• _What is expected_
A line containing "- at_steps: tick" appears in the material below. Return exactly every line from the first through that one, and only those.

┌────────

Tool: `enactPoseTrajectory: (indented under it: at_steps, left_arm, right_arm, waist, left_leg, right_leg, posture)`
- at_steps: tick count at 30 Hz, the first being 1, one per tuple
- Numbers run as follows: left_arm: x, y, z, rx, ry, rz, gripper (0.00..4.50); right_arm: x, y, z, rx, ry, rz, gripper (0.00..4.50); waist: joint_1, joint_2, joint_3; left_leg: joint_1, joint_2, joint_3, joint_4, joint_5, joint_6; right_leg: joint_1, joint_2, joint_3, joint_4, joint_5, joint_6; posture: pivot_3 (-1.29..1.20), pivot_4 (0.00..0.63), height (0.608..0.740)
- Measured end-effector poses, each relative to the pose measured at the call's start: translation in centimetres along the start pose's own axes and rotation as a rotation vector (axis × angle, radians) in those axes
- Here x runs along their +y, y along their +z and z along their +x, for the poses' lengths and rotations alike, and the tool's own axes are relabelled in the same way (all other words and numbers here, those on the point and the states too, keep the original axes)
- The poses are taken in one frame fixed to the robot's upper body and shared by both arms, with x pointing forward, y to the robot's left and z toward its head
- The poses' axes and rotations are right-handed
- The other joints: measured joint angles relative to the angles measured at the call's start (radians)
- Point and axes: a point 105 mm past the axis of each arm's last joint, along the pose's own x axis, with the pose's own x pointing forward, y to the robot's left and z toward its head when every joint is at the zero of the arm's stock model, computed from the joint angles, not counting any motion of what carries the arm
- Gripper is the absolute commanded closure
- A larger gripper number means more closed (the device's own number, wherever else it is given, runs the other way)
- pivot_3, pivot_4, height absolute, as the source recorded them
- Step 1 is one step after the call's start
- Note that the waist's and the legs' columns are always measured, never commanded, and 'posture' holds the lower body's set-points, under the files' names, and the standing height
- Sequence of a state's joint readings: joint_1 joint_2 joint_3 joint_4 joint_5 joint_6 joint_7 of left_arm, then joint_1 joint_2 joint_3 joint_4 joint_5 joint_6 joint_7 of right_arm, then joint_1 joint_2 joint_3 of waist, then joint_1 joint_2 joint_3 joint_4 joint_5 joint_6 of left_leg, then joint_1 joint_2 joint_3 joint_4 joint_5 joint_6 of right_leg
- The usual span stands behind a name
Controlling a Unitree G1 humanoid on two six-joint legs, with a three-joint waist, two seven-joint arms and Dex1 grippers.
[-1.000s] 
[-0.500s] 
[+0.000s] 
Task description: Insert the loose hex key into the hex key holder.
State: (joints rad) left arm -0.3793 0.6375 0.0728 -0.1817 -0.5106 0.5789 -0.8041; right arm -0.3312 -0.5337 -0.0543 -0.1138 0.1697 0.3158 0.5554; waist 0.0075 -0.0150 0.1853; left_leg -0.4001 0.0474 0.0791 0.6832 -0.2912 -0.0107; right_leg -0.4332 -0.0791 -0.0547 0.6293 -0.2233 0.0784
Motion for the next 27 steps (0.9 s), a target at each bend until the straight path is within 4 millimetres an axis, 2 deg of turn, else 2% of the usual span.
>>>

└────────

• _Answer for this exercise_
Tool: `enactPoseTrajectory: (indented under it: at_steps, left_arm, right_arm, waist, left_leg, right_leg, posture)`
- at_steps: tick count at 30 Hz, the first being 1, one per tuple

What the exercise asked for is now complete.